TASK REQUIREMENTS
Word for word, reproduce every line of the data.

○ ○ ○ ○ ○ ○ ○

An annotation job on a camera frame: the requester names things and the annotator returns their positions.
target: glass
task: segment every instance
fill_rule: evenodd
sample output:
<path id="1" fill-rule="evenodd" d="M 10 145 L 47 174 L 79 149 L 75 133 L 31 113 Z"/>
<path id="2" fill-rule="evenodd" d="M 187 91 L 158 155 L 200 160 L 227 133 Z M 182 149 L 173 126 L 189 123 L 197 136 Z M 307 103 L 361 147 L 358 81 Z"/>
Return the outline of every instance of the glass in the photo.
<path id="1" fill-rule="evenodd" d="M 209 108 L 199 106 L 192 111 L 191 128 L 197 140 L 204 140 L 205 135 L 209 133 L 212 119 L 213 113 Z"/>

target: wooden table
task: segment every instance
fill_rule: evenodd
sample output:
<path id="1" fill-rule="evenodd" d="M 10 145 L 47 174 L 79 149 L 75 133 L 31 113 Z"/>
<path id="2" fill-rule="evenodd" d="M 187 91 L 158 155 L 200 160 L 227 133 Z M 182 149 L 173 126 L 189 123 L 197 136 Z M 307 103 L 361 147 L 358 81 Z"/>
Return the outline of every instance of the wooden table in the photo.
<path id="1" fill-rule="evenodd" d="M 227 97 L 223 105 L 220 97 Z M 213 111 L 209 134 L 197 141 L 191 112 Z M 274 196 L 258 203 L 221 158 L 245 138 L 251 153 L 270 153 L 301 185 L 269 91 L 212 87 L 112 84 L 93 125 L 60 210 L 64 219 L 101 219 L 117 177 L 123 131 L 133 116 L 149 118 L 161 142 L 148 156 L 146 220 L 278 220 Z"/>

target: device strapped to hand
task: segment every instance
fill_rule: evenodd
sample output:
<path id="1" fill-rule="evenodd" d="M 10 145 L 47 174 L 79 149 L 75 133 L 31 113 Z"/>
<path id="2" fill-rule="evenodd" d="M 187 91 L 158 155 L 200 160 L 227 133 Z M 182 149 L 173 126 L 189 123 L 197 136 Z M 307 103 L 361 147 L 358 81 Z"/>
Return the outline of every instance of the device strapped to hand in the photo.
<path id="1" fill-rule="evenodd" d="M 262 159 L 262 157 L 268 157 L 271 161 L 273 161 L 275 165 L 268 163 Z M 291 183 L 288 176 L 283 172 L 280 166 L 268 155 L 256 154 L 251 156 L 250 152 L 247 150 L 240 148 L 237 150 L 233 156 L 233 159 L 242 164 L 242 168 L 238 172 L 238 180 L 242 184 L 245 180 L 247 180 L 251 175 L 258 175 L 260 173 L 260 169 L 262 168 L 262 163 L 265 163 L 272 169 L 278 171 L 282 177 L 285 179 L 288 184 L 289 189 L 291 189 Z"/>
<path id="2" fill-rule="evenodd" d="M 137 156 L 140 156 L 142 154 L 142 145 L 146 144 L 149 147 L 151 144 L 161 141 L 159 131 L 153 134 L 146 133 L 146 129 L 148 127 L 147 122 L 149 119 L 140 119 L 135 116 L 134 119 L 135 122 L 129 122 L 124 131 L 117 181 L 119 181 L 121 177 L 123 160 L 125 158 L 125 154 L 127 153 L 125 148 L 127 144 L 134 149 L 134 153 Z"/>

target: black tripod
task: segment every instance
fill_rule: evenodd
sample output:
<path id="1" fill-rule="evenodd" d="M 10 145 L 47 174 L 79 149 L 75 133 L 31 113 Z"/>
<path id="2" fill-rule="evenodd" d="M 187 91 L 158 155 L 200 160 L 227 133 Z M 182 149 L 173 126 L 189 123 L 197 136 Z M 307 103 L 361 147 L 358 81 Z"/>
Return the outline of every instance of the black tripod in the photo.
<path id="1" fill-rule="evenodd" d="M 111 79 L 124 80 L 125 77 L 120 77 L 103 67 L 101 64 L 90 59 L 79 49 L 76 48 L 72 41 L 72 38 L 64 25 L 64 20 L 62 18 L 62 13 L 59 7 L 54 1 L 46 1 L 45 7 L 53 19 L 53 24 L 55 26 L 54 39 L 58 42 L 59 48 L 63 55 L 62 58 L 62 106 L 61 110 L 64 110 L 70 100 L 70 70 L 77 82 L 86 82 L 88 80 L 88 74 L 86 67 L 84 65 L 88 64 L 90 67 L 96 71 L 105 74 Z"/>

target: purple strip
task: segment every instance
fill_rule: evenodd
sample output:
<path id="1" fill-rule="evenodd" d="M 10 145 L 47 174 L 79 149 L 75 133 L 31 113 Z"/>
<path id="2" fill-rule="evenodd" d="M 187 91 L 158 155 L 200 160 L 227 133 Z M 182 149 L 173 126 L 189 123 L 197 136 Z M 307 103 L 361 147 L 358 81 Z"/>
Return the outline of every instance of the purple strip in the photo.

○ ○ ○ ○ ○ ○ ○

RESULT OF THIS TASK
An annotation job on a camera frame: the requester names things and the annotator returns their positions.
target: glass
task: segment every instance
fill_rule: evenodd
sample output:
<path id="1" fill-rule="evenodd" d="M 10 145 L 47 174 L 79 149 L 75 133 L 31 113 Z"/>
<path id="2" fill-rule="evenodd" d="M 187 91 L 158 155 L 200 160 L 227 133 Z M 182 149 L 173 126 L 189 123 L 197 136 Z M 307 103 L 361 147 L 358 81 Z"/>
Return the outline of every instance of the glass in the photo.
<path id="1" fill-rule="evenodd" d="M 209 108 L 199 106 L 192 111 L 191 128 L 197 140 L 204 140 L 205 135 L 209 133 L 212 119 L 213 113 Z"/>

target: wooden table
task: segment every instance
fill_rule: evenodd
sample output:
<path id="1" fill-rule="evenodd" d="M 10 145 L 47 174 L 79 149 L 75 133 L 31 113 Z"/>
<path id="2" fill-rule="evenodd" d="M 187 91 L 158 155 L 200 160 L 227 133 Z M 182 149 L 173 126 L 189 123 L 197 136 Z M 307 103 L 361 147 L 358 81 Z"/>
Return the outline of every instance of the wooden table in the photo.
<path id="1" fill-rule="evenodd" d="M 227 97 L 223 105 L 220 97 Z M 213 111 L 209 134 L 197 141 L 191 112 Z M 274 196 L 258 203 L 221 158 L 245 138 L 251 153 L 270 153 L 301 185 L 269 91 L 212 87 L 112 84 L 93 125 L 60 210 L 64 219 L 101 219 L 117 177 L 123 131 L 133 116 L 149 118 L 161 142 L 148 156 L 146 220 L 278 220 Z"/>

target: device strapped to hand
task: segment every instance
fill_rule: evenodd
sample output:
<path id="1" fill-rule="evenodd" d="M 10 145 L 47 174 L 79 149 L 75 133 L 31 113 Z"/>
<path id="2" fill-rule="evenodd" d="M 187 91 L 158 155 L 200 160 L 227 133 Z M 182 149 L 173 126 L 189 123 L 197 136 Z M 307 103 L 361 147 L 358 81 Z"/>
Return the outline of every instance of the device strapped to hand in the photo.
<path id="1" fill-rule="evenodd" d="M 262 159 L 262 157 L 268 157 L 271 161 L 273 161 L 275 165 L 268 163 Z M 291 183 L 288 176 L 283 172 L 280 166 L 268 155 L 256 154 L 251 156 L 250 152 L 247 150 L 240 148 L 237 150 L 233 156 L 233 159 L 242 164 L 242 168 L 238 172 L 238 180 L 242 184 L 245 180 L 247 180 L 251 175 L 258 175 L 260 173 L 260 169 L 262 168 L 262 163 L 265 163 L 272 169 L 278 171 L 282 177 L 285 179 L 288 184 L 289 189 L 291 189 Z"/>
<path id="2" fill-rule="evenodd" d="M 137 156 L 140 156 L 142 154 L 142 145 L 146 144 L 149 147 L 151 144 L 161 141 L 159 131 L 153 134 L 146 133 L 146 129 L 148 127 L 147 122 L 149 119 L 140 119 L 135 116 L 134 119 L 135 122 L 129 122 L 124 131 L 117 181 L 119 181 L 121 177 L 123 160 L 125 158 L 125 154 L 127 153 L 125 148 L 127 144 L 134 149 L 134 153 Z"/>

target: black tripod
task: segment every instance
fill_rule: evenodd
sample output:
<path id="1" fill-rule="evenodd" d="M 10 145 L 47 174 L 79 149 L 75 133 L 31 113 Z"/>
<path id="2" fill-rule="evenodd" d="M 187 91 L 158 155 L 200 160 L 227 133 Z M 182 149 L 173 126 L 189 123 L 197 136 Z M 307 103 L 361 147 L 358 81 Z"/>
Return the outline of every instance of the black tripod in the photo.
<path id="1" fill-rule="evenodd" d="M 111 79 L 124 80 L 125 77 L 120 77 L 103 67 L 101 64 L 90 59 L 79 49 L 76 48 L 72 41 L 72 38 L 64 25 L 64 20 L 62 18 L 62 13 L 59 7 L 54 1 L 46 1 L 45 7 L 53 19 L 53 24 L 55 26 L 54 39 L 58 42 L 59 48 L 63 55 L 62 58 L 62 106 L 61 110 L 64 110 L 70 100 L 70 70 L 77 82 L 86 82 L 88 80 L 88 74 L 86 67 L 84 65 L 88 64 L 90 67 L 96 71 L 105 74 Z"/>

target: purple strip
task: segment every instance
fill_rule: evenodd
sample output:
<path id="1" fill-rule="evenodd" d="M 10 145 L 47 174 L 79 149 L 75 133 L 31 113 Z"/>
<path id="2" fill-rule="evenodd" d="M 187 91 L 158 155 L 200 160 L 227 133 Z M 182 149 L 173 126 L 189 123 L 197 136 Z M 307 103 L 361 147 L 358 81 Z"/>
Return the outline of every instance of the purple strip in the photo.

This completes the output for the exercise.